In the low-risk group (n = 80), 35 patients received postoperative RAI and 45 did not. Comparison of patient and tumor characteristics showed patients treated without RAI were more likely to have T1 tumors (82% vs 60%, P = .027). There were no disease-specific deaths in either group. There was 1 neck recurrence in the group that did not receive RAI. Patients managed without RAI had a similar RFS to patients managed with RAI (96% vs 100%, P = .337). In the intermediate risk group (n = 218), 135 were managed with RAI and 83 without. Comparison of patient and tumor characteristics showed patients managed without RAI were more likely to be older patients (≥ 45 years: 90% vs 39%, P < .0005) with smaller tumors (pT1T2: 97% vs 62%, P < .0005) and negative neck disease (N0: 56% vs 30%, P < .0005). There were no disease specific deaths in either group. There were 7 recurrences, of which 6 were in the RAI cohort (5 regional, 1 distant) and 1 in the non-RAI cohort (1 regional). Patients managed without RAI had a similar RFS to patients managed with RAI (97% vs 96%, P = .234).

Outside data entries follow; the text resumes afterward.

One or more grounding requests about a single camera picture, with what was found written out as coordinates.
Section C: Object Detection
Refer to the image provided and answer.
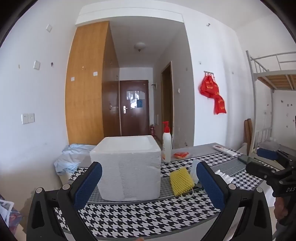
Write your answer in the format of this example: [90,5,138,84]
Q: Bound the wooden slats against wall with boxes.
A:
[244,118,253,154]

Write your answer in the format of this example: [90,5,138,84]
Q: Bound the papers on floor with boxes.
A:
[1,195,22,229]

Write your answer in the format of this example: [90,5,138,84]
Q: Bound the light blue face mask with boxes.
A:
[190,159,201,184]

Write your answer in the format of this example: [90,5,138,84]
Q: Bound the metal bunk bed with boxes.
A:
[246,51,295,154]

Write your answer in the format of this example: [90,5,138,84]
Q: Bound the houndstooth table cloth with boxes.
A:
[53,150,273,239]

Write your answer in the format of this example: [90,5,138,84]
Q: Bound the yellow foam net sleeve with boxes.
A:
[170,167,195,196]

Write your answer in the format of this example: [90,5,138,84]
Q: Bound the person right hand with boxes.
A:
[274,197,288,227]

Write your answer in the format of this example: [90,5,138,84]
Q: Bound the red snack packet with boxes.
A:
[173,152,190,159]

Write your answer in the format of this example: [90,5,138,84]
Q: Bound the white bin under sheet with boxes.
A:
[58,170,79,185]

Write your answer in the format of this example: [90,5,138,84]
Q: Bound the black smartphone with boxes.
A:
[237,155,255,165]

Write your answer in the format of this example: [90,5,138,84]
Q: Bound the wooden wardrobe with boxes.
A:
[65,21,120,145]

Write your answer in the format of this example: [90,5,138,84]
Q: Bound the light blue crumpled sheet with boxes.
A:
[54,144,95,176]

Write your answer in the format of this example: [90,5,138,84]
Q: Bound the dark brown entrance door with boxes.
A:
[119,80,149,136]

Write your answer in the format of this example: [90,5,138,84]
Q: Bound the white pump lotion bottle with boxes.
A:
[162,121,171,163]

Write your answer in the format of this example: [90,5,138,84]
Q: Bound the white remote control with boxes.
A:
[213,145,237,157]

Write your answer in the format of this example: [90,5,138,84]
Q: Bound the red fire extinguisher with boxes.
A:
[150,125,155,137]

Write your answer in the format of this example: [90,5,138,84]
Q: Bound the white styrofoam box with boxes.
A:
[90,135,161,202]

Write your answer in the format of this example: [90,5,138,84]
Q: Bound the ceiling lamp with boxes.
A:
[134,42,146,52]

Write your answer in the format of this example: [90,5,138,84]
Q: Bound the white wall switch pair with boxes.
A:
[21,113,35,125]

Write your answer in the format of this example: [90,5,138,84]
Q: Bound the red hanging bags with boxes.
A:
[199,73,227,115]

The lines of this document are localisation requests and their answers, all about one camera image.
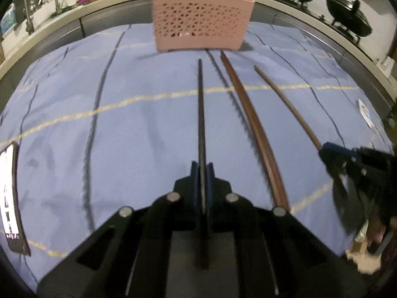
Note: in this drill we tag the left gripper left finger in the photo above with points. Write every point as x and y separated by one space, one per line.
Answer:
128 256

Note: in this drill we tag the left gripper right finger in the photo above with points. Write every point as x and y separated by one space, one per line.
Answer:
256 252

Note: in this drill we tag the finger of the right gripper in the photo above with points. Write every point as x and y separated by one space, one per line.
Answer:
334 152
345 197

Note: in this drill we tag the dark blue chopstick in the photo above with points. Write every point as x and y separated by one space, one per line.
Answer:
291 107

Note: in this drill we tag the black chopstick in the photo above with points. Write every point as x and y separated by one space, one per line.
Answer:
203 242

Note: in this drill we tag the dark red chopstick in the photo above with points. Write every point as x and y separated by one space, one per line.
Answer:
266 155

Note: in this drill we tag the chrome kitchen faucet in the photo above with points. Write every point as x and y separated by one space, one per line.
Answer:
24 16

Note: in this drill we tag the person's right hand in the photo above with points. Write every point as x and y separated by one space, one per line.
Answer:
374 247

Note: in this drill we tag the smartphone with lit screen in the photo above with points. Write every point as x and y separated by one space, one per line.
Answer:
10 212

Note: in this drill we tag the blue checked table cloth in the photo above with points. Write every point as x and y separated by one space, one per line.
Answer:
109 121

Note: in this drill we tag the black lidded wok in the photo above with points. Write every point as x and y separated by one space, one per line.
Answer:
349 15

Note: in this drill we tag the pink perforated utensil basket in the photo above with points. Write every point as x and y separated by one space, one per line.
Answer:
200 24

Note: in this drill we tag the blue detergent jug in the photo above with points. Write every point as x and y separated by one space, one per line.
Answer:
8 21

Select low- and intermediate-risk group patients who have undetectable Tg after total thyroidectomy for PTC can be managed safely without adjuvant RAI with no increase in risk of recurrence.

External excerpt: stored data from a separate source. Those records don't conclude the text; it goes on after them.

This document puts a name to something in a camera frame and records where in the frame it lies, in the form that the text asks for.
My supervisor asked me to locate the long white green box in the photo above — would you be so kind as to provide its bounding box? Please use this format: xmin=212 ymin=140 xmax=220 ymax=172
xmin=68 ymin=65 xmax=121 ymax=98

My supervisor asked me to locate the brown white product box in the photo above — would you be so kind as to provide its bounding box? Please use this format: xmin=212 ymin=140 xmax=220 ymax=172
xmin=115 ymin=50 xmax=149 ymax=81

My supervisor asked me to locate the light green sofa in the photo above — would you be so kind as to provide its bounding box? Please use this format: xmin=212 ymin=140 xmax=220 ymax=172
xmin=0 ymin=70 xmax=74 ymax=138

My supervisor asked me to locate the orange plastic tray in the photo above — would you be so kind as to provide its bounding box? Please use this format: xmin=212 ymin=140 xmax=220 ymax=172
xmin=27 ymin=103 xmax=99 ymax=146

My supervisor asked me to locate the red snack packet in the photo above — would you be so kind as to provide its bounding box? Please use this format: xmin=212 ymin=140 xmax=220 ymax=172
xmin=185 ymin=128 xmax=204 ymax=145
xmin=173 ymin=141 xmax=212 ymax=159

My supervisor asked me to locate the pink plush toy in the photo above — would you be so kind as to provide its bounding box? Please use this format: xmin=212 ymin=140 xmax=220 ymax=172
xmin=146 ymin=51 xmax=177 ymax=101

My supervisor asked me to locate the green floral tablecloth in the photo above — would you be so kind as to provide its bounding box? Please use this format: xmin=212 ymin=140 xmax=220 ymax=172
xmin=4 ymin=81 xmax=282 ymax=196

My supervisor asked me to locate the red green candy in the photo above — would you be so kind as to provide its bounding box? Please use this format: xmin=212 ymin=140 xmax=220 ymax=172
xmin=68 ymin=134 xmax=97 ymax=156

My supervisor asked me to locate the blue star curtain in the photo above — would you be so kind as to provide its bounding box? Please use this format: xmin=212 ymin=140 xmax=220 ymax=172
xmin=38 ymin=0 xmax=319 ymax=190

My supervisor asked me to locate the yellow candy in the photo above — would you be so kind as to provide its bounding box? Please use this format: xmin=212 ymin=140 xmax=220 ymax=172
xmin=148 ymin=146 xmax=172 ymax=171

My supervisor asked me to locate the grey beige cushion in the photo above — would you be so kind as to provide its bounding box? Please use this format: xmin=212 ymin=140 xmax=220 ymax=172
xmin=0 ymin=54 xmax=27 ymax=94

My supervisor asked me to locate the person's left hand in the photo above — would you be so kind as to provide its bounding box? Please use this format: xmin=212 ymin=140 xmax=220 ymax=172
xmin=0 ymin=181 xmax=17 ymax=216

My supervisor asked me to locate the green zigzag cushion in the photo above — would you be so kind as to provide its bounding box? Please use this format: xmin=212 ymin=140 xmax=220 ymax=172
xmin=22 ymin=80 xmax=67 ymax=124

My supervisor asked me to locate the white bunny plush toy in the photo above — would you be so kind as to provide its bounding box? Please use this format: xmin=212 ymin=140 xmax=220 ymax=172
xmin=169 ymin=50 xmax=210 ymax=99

对于甲状腺全切术后甲状腺球蛋白(Tg)水平检测不到的分化型甲状腺癌(PTC)患者,放射性碘治疗(RAI)的疗效存在争议。本研究的目的是报告 PTC 患者甲状腺全切术后 Tg 水平检测不到时,接受和不接受术后 RAI 治疗的复发风险。
本研究回顾性分析了纪念斯隆-凯特琳癌症中心(Memorial Sloan Kettering Cancer Center) 1999 年至 2005 年间接受分化型甲状腺癌治疗的 1163 例患者的数据库,这些患者均因 PTC 行甲状腺全切术,且术后进行了 Tg 检测。其中 424 例患者术后 Tg 检测不到(定义为 Tg<1ng/mL),80 例为低危,218 例为中危,126 例为高危,采用 GAMES(分级、年龄、远处转移、甲状腺外侵犯和肿瘤大小)标准进行分类。记录低危和中危患者的患者、肿瘤和治疗特征。复发定义为体格检查或影像学检查发现任何结构异常,并通过细针抽吸活检证实。用 Kaplan-Meier 法计算疾病特异性生存率和无复发生存率(RFS)。用对数秩检验进行单因素分析,用 Cox 比例风险法进行多因素分析。
在低危组(n=80)中,35 例患者接受了术后 RAI 治疗,45 例患者未接受。比较患者和肿瘤特征发现,未接受 RAI 治疗的患者更有可能患有 T1 期肿瘤(82% vs 60%,P=0.027)。两组均无疾病特异性死亡。未接受 RAI 治疗的患者中,有 1 例出现颈部复发。未接受 RAI 治疗的患者 RFS 与接受 RAI 治疗的患者相似(96% vs 100%,P=0.337)。在中危组(n=218)中,135 例患者接受了 RAI 治疗,83 例患者未接受。比较患者和肿瘤特征发现,未接受 RAI 治疗的患者更有可能是年龄较大的患者(≥45 岁:90% vs 39%,P<0.0005),肿瘤较小(pT1T2:97% vs 62%,P<0.0005),颈部疾病阴性(N0:56% vs 30%,P<0.0005)。两组均无疾病特异性死亡。有 7 例复发,其中 6 例在 RAI 组(5 例局部,1 例远处),1 例在非 RAI 组(1 例局部)。未接受 RAI 治疗的患者 RFS 与接受 RAI 治疗的患者相似(97% vs 96%,P=0.234)。
甲状腺全切术后 Tg 水平检测不到的低危和中危 PTC 患者可以安全地不接受辅助 RAI 治疗,而不会增加复发风险。